I was invited there by the Centre for Regional and Industrial Development, which was based in Chandigarh, but had been working for some time in this relatively neglected region. Given the special circumstances of our own North East region, it was quite interesting to work on a paper on ‘Sri Lanka’s North East, and the need to promote integration whilst preserving local identities’ for the Conference to which I was asked. Before delivering the paper I was able to register some  similarities in our situations and work these into what I said.

The conference was held in Shillong, which had been the capital of Assam but was now part of Meghalaya, which had been created in 1972. It did not have a proper airport however, so we flew to Gauhati, the capital of Assam, and then drove for several hours to get to the University in Meghalaya, where the conference was held. The roads were not very good, which renewed my appreciation of what the Rajapksa government had done in building up connectivity so swiftly after the conflict. Had it only applied similar energy and commitment to human resource development, we would not have suffered continuing tension, but I suppose that lacuna is a function of our general neglect of an area which it is not profitable to work in.

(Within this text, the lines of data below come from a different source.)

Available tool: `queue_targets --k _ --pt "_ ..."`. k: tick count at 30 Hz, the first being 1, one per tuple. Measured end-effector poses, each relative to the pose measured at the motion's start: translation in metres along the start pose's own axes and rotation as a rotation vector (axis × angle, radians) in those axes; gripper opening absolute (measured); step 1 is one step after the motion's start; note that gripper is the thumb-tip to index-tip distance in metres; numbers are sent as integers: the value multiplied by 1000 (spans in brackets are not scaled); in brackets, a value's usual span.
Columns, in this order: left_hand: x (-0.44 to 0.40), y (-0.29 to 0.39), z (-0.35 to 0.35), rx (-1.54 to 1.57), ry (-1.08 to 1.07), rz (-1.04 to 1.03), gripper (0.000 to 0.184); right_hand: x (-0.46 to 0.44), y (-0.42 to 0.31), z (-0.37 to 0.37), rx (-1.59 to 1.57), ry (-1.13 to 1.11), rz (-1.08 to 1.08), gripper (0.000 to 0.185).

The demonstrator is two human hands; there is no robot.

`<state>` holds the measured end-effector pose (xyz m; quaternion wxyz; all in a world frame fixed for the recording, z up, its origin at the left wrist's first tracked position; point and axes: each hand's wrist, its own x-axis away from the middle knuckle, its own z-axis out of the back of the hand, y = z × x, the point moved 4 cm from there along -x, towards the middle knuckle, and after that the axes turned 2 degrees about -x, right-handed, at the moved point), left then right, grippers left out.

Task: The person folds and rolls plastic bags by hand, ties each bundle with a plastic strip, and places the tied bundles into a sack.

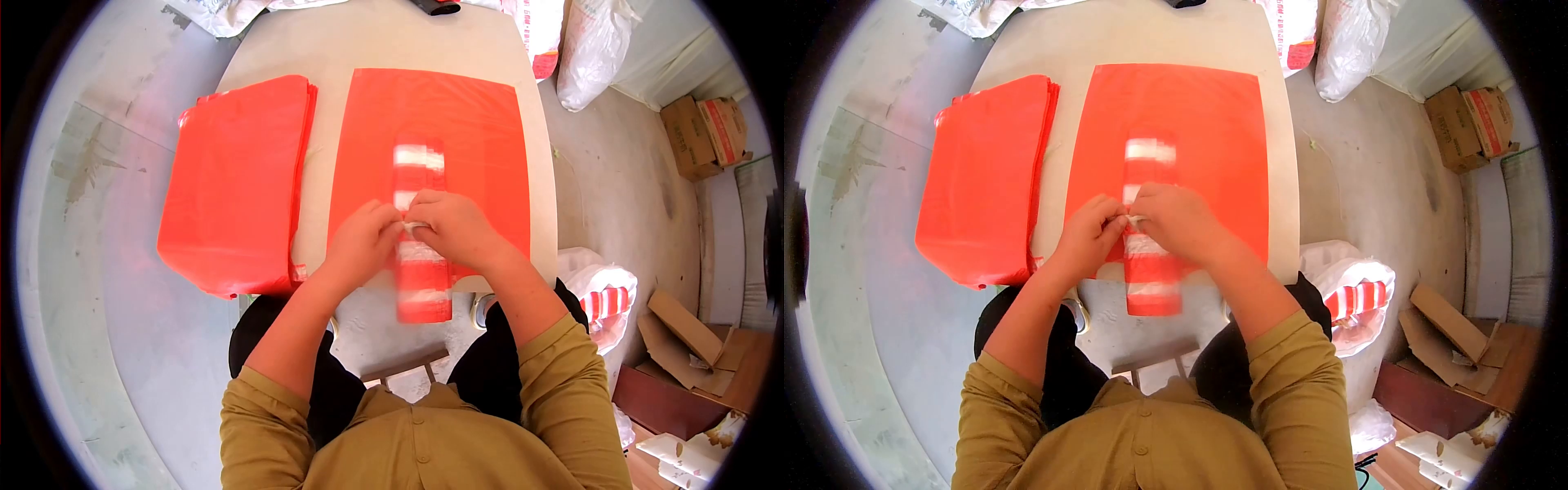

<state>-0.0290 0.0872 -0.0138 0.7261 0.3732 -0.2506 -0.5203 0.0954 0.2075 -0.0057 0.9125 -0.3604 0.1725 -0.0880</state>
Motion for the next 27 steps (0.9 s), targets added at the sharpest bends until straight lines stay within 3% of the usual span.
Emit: queue_targets --k 6,11,14,17,27 --pt "-1 -10 -2 139 -70 136 9 0 -11 -3 307 -19 72 8" --pt "-2 -9 6 302 -70 263 8 2 -7 -2 304 109 173 13" --pt "-4 -14 12 -120 -32 181 8 4 -5 0 286 153 175 12" --pt "-3 -25 4 -411 113 -45 14 8 -1 2 286 198 156 4" --pt "-4 -8 11 -429 71 4 25 10 2 6 250 165 2 14"
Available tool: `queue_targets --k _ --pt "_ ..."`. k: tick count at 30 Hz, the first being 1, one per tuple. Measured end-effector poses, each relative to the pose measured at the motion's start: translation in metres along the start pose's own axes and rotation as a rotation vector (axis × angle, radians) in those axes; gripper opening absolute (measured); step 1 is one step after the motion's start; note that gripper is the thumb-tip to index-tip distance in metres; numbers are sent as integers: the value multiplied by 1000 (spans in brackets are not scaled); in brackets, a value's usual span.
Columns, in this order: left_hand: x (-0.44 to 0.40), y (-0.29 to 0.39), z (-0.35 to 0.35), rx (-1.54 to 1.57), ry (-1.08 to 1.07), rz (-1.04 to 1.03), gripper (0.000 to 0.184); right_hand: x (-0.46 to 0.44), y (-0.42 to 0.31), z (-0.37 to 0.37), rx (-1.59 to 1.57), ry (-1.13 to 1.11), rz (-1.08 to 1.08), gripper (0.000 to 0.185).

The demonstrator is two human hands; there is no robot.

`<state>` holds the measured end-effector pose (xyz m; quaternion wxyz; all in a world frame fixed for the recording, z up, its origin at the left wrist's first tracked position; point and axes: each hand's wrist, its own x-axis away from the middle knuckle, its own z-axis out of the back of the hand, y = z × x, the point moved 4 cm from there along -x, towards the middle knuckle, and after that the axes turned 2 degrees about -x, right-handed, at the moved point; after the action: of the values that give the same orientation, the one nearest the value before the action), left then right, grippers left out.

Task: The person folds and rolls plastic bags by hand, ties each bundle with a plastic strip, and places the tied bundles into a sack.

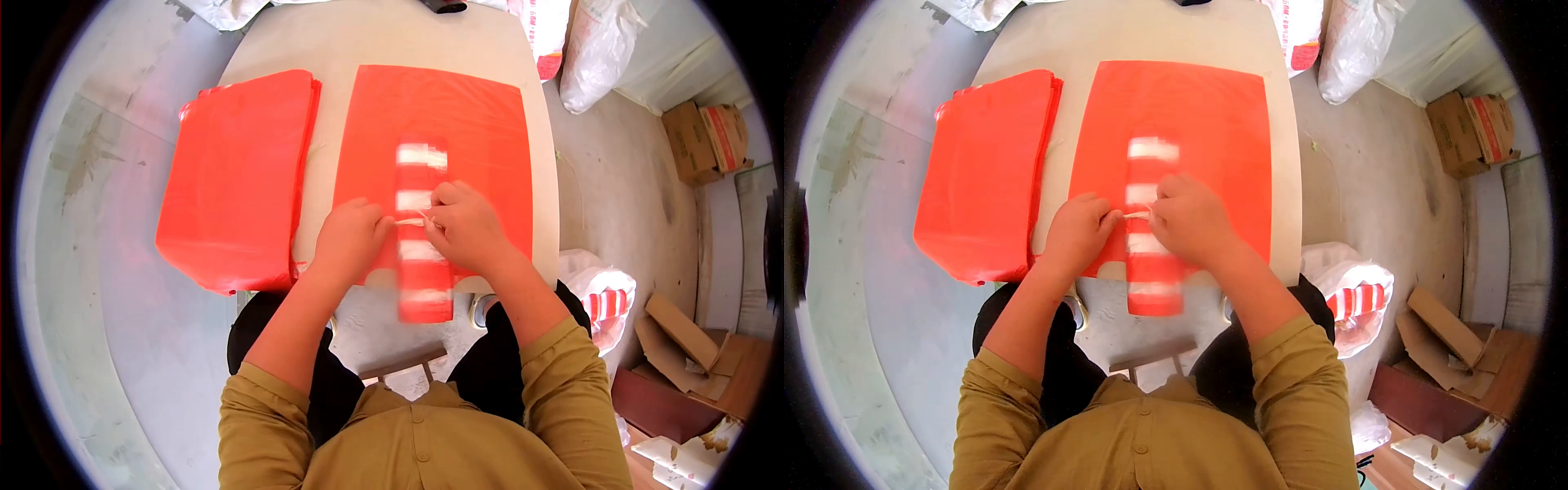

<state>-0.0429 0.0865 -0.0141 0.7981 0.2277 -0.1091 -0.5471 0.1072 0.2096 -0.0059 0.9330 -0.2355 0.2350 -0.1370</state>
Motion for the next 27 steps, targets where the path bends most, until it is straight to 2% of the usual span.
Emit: queue_targets --k 3,9,12,15,17,18,20,23,27 --pt "0 -5 -10 -92 28 -3 22 2 3 -4 -24 -18 -19 22" --pt "2 2 -14 -165 27 -81 15 -1 -7 -3 -292 -99 -203 16" --pt "4 2 -20 -122 40 -55 15 -2 -7 -18 -331 -157 -153 15" --pt "3 6 -16 -154 26 -58 9 -3 -3 -22 -396 -304 -320 12" --pt "2 9 -7 -184 -17 -47 10 -1 1 -22 -566 -297 -433 15" --pt "1 6 -4 -93 -43 4 12 1 3 -22 -650 -290 -490 18" --pt "1 -2 4 87 -96 100 15 1 5 -22 -623 -271 -461 18" --pt "3 -7 9 556 -426 309 25 0 0 -19 -562 -296 -462 18" --pt "9 2 2 769 -499 216 24 3 0 -27 -500 -242 -400 17"
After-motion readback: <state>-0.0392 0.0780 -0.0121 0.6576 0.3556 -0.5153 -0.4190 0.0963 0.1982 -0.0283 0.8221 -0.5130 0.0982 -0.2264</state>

An unexpected bonus of Shillong having been the original capital of the area in British times was the grandeur of the residence of the Governor, where we were hosted to dinner. This had been the home of the British resident, and the splendor of the reception rooms, with lovely wooden paneling, was still preserved.

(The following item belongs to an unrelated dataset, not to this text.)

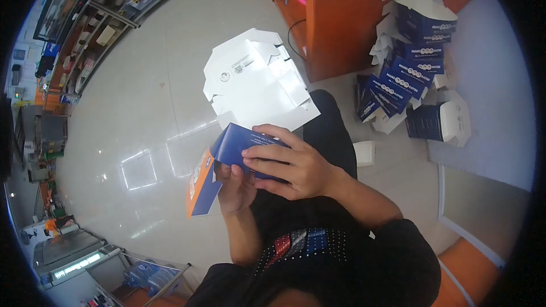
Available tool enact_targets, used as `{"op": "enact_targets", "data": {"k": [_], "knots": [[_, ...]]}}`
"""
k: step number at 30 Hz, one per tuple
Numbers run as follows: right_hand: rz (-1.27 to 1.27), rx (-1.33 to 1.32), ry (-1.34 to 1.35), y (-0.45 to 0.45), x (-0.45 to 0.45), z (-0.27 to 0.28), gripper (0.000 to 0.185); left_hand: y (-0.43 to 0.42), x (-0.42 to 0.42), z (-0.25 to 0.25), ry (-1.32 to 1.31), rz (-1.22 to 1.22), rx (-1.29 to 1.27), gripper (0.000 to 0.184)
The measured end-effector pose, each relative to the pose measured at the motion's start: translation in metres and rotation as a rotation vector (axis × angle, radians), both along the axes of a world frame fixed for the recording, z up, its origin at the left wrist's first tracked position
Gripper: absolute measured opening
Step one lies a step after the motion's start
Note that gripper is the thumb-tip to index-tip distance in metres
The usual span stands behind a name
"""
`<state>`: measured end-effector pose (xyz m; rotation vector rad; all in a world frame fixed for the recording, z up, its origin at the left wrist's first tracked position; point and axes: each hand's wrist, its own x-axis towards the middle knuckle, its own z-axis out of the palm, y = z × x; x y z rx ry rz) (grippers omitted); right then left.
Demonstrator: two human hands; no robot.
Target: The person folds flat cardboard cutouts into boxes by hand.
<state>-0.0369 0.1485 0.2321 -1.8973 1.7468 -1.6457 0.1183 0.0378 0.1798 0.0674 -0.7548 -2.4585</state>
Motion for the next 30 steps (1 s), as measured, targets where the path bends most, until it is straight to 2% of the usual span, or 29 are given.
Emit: {"op": "enact_targets", "data": {"k": [2,5,8,11,14,17,18,20,21,24,25,28,30], "knots": [[-0.013,-0.013,0.043,0.001,-0.001,-0.001,0.034,0.004,-0.002,-0.008,-0.017,0.060,-0.079,0.051],[-0.100,-0.052,0.100,0.001,0.004,-0.004,0.032,0.008,-0.003,-0.026,-0.162,0.244,-0.355,0.051],[-0.140,-0.072,0.114,0.001,0.005,-0.002,0.030,0.013,-0.003,-0.035,-0.111,0.247,-0.201,0.053],[-0.153,-0.057,0.099,0.003,0.004,-0.003,0.029,0.014,-0.007,-0.032,-0.115,0.232,-0.241,0.055],[-0.240,-0.044,0.080,0.005,0.002,-0.007,0.025,0.016,-0.004,-0.019,-0.141,0.028,0.078,0.053],[-0.460,-0.041,-0.022,0.008,-0.006,-0.020,0.019,0.024,-0.024,0.025,-0.208,0.009,-0.009,0.052],[-0.549,-0.038,-0.071,0.010,-0.010,-0.027,0.017,0.022,-0.024,0.028,-0.394,0.140,-0.420,0.054],[-0.755,-0.057,-0.336,0.009,-0.015,-0.040,0.013,0.015,-0.022,0.034,-0.745,0.404,-1.248,0.058],[-0.784,-0.093,-0.479,0.009,-0.019,-0.053,0.014,0.016,-0.021,0.039,-0.910,0.623,-1.563,0.065],[-0.787,-0.180,-0.713,0.013,-0.024,-0.078,0.017,0.027,-0.028,0.042,-1.326,0.975,-1.488,0.071],[-0.808,-0.166,-0.752,0.013,-0.021,-0.083,0.019,0.024,-0.028,0.036,-1.269,0.852,-1.313,0.086],[-0.818,-0.160,-0.840,0.017,-0.005,-0.094,0.024,0.022,-0.042,0.027,-0.895,0.757,-0.560,0.102],[-0.770,-0.230,-0.851,0.014,0.007,-0.097,0.027,0.017,-0.040,0.015,-0.849,0.751,-0.612,0.106]]}}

The university staff were extremely helpful about arranging a car for me to hire to travel, after the conference had ended, to Cherrapunjee, which has claims to being the wettest place in India. The drive there was wonderful, with detours to spectacular waterfalls and also shrines in caves, including a beautifully formed stalagmite, which had naturally to do duty too as a Shiva lingam.

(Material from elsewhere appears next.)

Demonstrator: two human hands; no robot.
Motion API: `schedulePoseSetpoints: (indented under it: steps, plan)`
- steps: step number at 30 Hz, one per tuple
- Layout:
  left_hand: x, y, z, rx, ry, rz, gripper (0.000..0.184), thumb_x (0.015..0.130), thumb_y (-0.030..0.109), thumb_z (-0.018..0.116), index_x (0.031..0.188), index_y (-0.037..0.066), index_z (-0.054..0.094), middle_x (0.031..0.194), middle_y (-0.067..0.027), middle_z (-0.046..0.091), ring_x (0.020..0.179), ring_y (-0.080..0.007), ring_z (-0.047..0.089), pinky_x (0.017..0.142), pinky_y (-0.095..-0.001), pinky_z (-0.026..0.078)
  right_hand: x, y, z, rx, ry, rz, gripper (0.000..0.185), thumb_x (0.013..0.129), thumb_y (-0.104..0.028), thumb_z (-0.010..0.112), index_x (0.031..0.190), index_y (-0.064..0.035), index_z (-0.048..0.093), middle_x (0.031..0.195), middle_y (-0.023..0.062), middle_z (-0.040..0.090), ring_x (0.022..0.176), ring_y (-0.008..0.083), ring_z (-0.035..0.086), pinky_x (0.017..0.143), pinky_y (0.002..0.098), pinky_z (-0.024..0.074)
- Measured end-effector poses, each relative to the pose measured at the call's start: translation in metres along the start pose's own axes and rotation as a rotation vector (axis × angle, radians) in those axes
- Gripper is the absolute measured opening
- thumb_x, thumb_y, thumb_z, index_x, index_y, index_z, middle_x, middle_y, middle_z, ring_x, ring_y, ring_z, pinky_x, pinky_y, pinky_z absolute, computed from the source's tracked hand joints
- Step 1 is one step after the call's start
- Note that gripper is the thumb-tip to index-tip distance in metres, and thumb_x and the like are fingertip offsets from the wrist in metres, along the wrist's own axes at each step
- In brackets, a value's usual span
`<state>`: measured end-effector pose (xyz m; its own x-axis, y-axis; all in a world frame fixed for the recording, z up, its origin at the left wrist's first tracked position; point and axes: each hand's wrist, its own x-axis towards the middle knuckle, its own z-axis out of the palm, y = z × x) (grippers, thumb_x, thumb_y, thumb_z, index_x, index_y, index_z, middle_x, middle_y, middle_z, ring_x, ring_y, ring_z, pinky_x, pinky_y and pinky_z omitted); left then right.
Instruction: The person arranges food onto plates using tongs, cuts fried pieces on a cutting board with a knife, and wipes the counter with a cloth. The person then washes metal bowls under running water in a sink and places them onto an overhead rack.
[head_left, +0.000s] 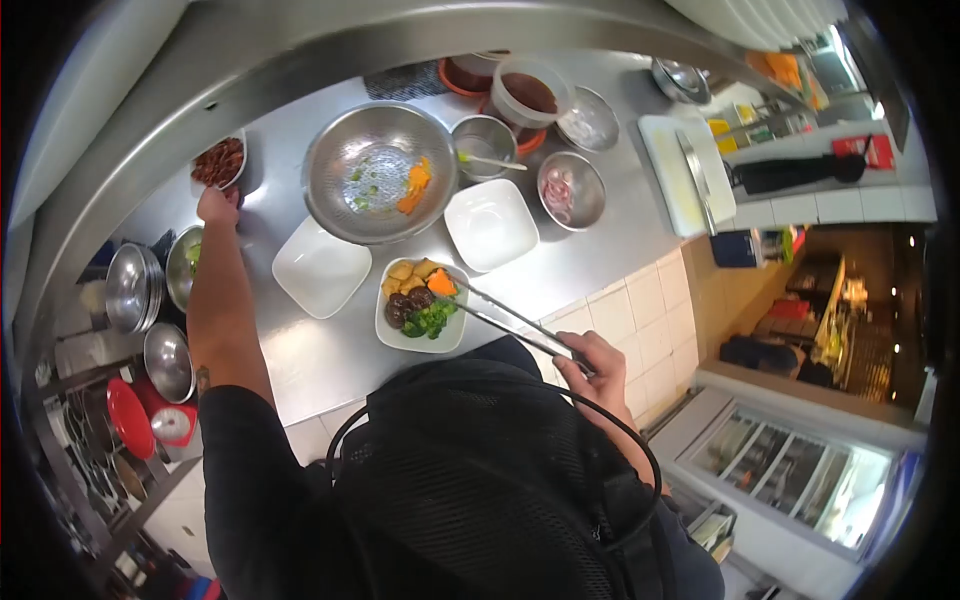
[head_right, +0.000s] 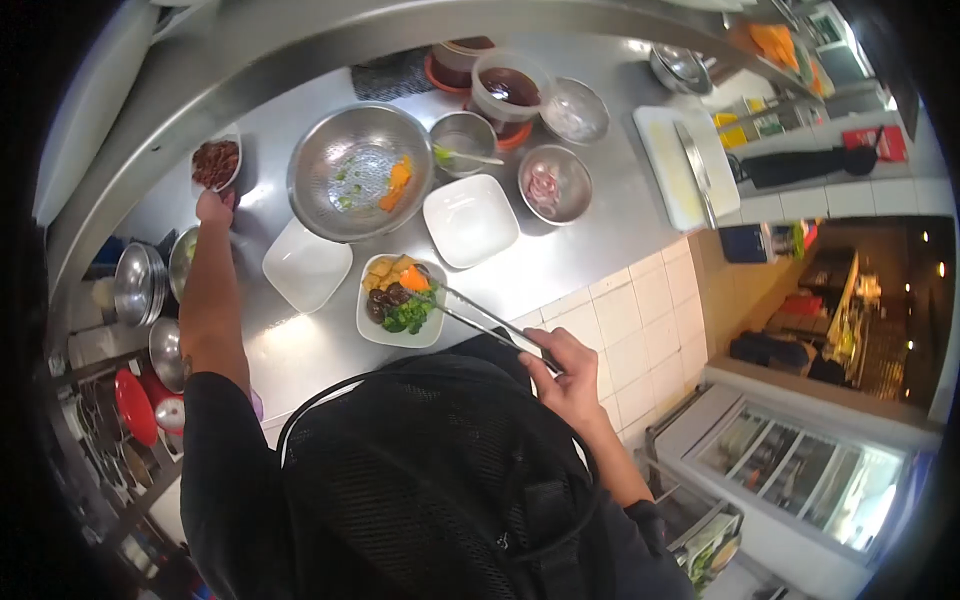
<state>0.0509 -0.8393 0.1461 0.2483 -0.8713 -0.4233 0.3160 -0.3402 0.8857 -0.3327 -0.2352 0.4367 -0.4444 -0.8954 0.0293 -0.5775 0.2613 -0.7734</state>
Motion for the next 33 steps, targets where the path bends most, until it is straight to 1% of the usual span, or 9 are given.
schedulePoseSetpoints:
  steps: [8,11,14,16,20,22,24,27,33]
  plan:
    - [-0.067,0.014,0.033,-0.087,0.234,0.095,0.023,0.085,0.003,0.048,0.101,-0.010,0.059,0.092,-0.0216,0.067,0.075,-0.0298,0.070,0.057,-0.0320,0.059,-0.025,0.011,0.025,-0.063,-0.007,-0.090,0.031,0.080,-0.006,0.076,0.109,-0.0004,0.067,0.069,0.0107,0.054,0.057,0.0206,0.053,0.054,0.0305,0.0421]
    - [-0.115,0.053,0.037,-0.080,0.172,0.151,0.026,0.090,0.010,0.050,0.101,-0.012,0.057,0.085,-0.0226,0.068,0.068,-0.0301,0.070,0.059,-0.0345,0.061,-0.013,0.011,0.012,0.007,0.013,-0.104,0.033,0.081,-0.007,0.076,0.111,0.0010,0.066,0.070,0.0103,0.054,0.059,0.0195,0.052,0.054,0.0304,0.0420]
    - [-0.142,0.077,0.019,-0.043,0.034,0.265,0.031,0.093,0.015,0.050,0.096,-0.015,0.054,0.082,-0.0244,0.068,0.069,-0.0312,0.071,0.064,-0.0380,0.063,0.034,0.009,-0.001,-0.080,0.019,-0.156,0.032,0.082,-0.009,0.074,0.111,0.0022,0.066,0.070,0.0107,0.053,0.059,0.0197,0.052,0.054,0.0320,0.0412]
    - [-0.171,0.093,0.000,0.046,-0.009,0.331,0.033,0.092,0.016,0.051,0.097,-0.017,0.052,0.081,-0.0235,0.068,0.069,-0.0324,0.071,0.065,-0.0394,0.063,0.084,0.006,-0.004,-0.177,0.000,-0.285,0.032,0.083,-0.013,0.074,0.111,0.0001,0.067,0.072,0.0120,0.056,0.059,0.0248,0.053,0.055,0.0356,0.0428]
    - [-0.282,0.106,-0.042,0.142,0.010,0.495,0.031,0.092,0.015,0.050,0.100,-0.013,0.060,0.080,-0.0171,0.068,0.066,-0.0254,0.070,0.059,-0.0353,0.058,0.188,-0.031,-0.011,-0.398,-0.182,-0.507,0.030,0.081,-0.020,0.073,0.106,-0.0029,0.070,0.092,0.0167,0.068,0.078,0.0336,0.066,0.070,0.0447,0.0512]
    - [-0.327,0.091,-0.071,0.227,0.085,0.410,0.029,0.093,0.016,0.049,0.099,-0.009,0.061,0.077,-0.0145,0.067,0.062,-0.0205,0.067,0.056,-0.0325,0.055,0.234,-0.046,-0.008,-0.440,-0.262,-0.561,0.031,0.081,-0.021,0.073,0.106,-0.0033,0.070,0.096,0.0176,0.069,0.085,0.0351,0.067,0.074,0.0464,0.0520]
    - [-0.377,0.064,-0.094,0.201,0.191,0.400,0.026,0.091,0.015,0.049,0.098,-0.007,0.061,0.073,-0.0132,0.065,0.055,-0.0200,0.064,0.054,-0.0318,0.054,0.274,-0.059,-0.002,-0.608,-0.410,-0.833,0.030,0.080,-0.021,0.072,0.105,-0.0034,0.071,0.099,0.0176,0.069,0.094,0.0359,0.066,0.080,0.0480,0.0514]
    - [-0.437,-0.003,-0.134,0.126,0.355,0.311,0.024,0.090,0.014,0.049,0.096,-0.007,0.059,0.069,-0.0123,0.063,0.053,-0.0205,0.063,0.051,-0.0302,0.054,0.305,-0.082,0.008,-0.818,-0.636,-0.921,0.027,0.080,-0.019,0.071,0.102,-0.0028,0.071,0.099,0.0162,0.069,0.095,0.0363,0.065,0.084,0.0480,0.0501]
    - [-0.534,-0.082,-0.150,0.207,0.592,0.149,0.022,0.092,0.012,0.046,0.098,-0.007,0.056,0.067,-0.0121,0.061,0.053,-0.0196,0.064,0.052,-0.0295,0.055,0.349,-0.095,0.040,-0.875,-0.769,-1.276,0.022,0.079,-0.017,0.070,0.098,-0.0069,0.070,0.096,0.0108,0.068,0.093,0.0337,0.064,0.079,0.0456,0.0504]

Cherrapunjee lived up to its reputation while I was there, with torrential rains all night. But before that I had enjoyed a fantastic sunset over the hills, at the isolated resort for which the university had arranged a special price. And the next day I had a memorable excursion deep into the forest, to see what are termed root bridges, tangles of massive thick roots joined together by the tribes who inhabit the area, to form bridges which are immensely strong and can take dozens across them at a time. Read the rest of this entry »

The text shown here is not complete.